◆ Exercise brief: Without omitting anything, copy the data exactly.

━━━━━━━━

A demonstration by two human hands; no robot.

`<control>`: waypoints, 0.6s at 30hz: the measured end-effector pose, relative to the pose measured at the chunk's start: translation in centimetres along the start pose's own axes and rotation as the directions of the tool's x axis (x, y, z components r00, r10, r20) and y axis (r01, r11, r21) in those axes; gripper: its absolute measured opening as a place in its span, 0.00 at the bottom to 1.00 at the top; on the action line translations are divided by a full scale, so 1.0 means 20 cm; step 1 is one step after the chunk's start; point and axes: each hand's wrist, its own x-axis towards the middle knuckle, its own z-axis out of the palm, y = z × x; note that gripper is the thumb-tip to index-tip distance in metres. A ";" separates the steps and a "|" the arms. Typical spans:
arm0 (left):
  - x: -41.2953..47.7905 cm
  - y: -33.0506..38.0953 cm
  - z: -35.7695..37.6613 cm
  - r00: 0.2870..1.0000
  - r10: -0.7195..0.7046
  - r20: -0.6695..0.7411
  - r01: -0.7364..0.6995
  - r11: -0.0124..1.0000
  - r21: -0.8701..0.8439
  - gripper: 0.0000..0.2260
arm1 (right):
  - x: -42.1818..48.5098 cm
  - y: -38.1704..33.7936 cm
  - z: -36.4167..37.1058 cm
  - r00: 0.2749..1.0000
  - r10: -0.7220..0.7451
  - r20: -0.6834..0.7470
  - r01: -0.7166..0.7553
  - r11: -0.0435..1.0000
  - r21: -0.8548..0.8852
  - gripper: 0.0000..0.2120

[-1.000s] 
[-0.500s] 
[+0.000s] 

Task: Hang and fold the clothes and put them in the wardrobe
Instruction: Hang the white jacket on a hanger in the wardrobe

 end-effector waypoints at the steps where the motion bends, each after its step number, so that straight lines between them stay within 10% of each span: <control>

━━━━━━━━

◆ Problem solution:
A demonstration by two human hands; no robot.

`<control>`: waypoints, 0.6s at 30hz: the measured end-effector pose, relative to the pose measured at the chunk's start: translation in centimetres along the start pose's own axes and rotation as the directions of the tool's x axis (x, y, z components r00, r10, r20) and y axis (r01, r11, r21) in those axes; gripper: its absolute measured opening as a place in its span, 0.00 at the bottom to 1.00 at the top; on the action line translations are divided by a full scale, so 1.0 means 20 cm; step 1 is one step after the chunk's start; point and axes: each hand's wrist, its own x-axis towards the middle knuckle, its own z-axis out of the palm, y = z × x; note that gripper is the thumb-tip to index-tip distance in metres. A ";" separates the steps and a "|" the arms. Typical spans:
arm0 (left):
  - x: -41.2953..47.7905 cm
  - y: -33.0506..38.0953 cm
  - z: -35.7695..37.6613 cm
  - r00: 0.2870..1.0000
  - r10: -0.7195..0.7046
  - r20: -0.6695..0.7411
  - r01: -0.7364..0.6995
  - r11: -0.0124..1.0000
  - r21: -0.8701..0.8439
  - gripper: 0.0000..0.2260
arm1 (right):
  - x: -42.1818..48.5098 cm
  - y: -38.1704..33.7936 cm
  - z: -36.4167..37.1058 cm
  - r00: 0.2749..1.0000
  - r10: -0.7220..0.7451
  - r20: -0.6834..0.7470
  - r01: -0.7166..0.7553
  - r11: -0.0435..1.0000
  - r21: -0.8548..0.8852
  - gripper: 0.0000..0.2120

[-1.000s] 
[-0.500s] 
[+0.000s] 

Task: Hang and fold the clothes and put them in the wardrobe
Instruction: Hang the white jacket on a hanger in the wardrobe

 end-effector waypoints at the steps where the motion bends, each after its step number, so that straight lines between them stay within 10% of each span: <control>

At this point, the answer is complete.